Colorado’s mandate for IVF coverage begins in January. Here’s what you need to know. – InsuranceNewsNet

Since January some Colorado residents’ health insurance will pay for IVF, but like many of the state’s efforts to expand coverage, it doesn’t apply to everyone.

House Bill 1008, which passed this spring, requires state-regulated health plans for large employer groups to cover the full range of infertility treatment services. People with other types of health insurance may have some coverage, but are more likely to run into limitations.

Here are answers to some frequently asked questions about the new law:

How do I know if this applies to me?

Check your insurance card first. If it says “CO-DOI” anywhere on the card, your insurance plan is state-regulated. If not, the new mandate does not apply to you. That was also the case with other state-imposed coverage requirements in recent years, such as the cap on out-of-pocket insulin costs.

Only large group plans regulated by Colorado Department of Insurance still fall under the new mandate. You can’t tell by looking at the map whether your insurance plan is for a large group or a small group, so you’ll need to call either your employer’s human resources department or your insurance company to be sure.

Religious organizations are allowed to ask their insurance plans not to cover certain fertility services they object to, but are required to notify staff if they do.

If you are covered by Medicaid or another form of government-provided insurance, the mandate does not apply to you.

I’m covered. What does this mean?

From January you have cover for fertility services that are considered suitable under American Society for Reproductive Medicine guidelines. This may include preventive services, such as freezing eggs before a woman undergoes cancer treatment.

For people who need IVF, insurance will need to cover three egg retrievals and an unlimited number of embryo transfer attempts. IVF involves stimulating the ovaries with drugs to produce more eggs, which are removed and fertilized outside the body with sperm from a partner or donor. They are then transferred into the body, hoping to lead to pregnancy and a healthy birth.

Plans are not allowed to place limits on drugs used for infertility beyond what they have for other drugs, and they cannot set a separate deductible or require higher out-of-pocket payments. However, this still leaves room for variation: A household with a high-deductible insurance plan will almost certainly pay more out-of-pocket for infertility care than a household that pays higher monthly premiums in exchange for lower costs when uses care.

The mandate uses American College of Obstetricians and Gynecologists definition of infertility, which is the inability to conceive after one year of regular sex without contraception for women under 35 and six months without success for older women. It also allows coverage if the doctor diagnoses infertility in another way.

My plan is not under the mandate. Do I have any coverage?

Some infertility services are considered a significant health benefit Colorado since 2017. This means that individual and small group plans must cover infertility testing as well as artificial insemination, without additional barriers or costs.

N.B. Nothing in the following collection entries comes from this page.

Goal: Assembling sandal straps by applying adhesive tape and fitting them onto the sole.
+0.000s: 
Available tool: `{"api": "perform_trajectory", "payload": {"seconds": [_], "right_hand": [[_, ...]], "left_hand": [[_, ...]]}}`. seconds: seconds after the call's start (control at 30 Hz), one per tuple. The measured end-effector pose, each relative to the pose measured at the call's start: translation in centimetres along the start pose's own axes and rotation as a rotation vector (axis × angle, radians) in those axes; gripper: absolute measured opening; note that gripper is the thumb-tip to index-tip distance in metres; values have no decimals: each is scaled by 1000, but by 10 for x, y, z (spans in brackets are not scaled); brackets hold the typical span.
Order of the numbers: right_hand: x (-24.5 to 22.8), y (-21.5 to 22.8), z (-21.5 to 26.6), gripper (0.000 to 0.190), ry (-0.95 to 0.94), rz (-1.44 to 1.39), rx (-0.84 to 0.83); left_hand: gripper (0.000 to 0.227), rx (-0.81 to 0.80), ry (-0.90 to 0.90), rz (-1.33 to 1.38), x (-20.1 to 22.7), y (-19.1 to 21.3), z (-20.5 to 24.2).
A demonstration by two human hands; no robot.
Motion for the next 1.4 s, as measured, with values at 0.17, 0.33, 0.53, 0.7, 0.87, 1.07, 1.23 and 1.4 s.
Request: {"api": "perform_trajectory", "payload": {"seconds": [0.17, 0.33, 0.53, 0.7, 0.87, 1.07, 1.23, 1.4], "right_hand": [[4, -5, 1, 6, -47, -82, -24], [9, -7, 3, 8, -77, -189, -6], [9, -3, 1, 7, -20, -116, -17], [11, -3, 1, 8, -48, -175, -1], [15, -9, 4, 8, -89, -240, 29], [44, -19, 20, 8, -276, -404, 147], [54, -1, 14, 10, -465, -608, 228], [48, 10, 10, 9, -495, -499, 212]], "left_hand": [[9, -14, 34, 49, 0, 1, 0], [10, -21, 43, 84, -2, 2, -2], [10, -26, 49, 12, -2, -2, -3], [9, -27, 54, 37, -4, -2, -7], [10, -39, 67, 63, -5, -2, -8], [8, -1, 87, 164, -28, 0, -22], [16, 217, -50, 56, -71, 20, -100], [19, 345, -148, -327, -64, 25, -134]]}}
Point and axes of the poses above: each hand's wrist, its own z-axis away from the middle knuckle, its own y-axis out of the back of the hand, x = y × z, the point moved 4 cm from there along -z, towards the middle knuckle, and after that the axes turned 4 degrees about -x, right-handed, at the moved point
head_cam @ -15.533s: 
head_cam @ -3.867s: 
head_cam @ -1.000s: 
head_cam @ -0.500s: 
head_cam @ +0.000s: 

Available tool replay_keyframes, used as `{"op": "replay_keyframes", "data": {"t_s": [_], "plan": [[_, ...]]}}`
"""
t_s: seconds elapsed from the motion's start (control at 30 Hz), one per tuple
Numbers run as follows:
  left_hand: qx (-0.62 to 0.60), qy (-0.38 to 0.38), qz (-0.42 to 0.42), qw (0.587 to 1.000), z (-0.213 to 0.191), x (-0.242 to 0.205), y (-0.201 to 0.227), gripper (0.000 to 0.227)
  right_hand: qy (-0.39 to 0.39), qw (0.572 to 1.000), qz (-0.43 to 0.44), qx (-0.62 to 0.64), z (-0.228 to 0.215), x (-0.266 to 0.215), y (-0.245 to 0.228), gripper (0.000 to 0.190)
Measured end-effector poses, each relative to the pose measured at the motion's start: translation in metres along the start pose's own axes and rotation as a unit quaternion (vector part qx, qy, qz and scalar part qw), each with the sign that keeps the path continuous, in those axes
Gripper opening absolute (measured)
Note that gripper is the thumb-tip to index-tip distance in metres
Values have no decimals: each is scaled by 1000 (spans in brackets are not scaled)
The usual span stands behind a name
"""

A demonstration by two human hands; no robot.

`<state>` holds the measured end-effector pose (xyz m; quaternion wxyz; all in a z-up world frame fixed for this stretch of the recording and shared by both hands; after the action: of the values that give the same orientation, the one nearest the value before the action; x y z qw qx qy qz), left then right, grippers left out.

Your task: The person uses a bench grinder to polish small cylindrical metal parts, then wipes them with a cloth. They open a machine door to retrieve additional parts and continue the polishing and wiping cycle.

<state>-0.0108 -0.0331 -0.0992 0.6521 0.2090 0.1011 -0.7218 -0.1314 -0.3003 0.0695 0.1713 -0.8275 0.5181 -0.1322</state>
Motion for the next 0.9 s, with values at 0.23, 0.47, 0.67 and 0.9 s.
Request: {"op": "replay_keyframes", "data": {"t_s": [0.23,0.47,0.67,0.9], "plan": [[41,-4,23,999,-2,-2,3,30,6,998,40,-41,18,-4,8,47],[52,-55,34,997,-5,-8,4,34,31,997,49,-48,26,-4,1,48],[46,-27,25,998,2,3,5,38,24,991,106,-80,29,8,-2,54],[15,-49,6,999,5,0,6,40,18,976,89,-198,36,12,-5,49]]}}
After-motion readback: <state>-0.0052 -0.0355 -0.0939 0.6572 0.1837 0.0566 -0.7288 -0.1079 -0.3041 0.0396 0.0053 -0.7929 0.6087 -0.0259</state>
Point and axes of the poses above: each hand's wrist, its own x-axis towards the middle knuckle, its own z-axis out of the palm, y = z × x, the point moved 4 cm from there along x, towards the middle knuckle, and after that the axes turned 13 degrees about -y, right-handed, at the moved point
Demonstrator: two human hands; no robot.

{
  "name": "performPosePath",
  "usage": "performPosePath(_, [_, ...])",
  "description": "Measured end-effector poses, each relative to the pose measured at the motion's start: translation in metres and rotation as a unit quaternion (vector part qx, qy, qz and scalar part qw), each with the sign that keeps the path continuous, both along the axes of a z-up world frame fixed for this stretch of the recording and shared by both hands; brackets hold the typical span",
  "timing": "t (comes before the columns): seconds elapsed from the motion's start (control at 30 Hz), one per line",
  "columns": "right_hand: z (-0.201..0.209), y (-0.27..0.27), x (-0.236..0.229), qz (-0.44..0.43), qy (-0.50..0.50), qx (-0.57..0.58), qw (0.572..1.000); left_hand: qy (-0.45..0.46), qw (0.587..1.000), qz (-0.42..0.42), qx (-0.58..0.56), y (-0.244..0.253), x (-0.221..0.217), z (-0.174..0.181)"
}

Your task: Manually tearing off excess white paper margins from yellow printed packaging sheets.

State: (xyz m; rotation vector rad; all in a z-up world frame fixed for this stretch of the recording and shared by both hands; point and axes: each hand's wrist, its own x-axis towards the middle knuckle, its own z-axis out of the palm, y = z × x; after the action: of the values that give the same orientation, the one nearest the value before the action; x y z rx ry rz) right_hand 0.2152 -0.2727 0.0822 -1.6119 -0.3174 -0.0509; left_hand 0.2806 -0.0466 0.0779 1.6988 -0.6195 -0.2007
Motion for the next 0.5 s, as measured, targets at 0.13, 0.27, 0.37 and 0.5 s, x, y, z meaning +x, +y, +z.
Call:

They should not cover IVF or egg freezing to prevent infertility. It’s not common, but some companies choose to add more coverage for infertility, so check with your insurance provider before starting treatment.

You may have additional coverage at some point in the future if US Department of Health and Human Services is signed off.

Why do only some plans need federal approval?

Colorado Department of Insurance must decide whether any expansion of coverage constitutes a new mandate when it comes to state-regulated large group plans. It determined that the requirement to cover more fertility services falls within the existing requirement to cover maternity care.

For individual and small group plans, US Department of Health and Human Services must agree that this is not a new mandate. Another bill requiring expanded fertility coverage passed in 2020 and sent the proposal to HHS for approval, but the department disagreed with the state and rejected it as a new mandate.

The 2022 bill basically gutted state-regulated plans (which don’t require federal approval) to give some people coverage starting in January. The insurance department is still working to convince HHS that it should approve coverage of more fertility services for people with individual and small group insurance.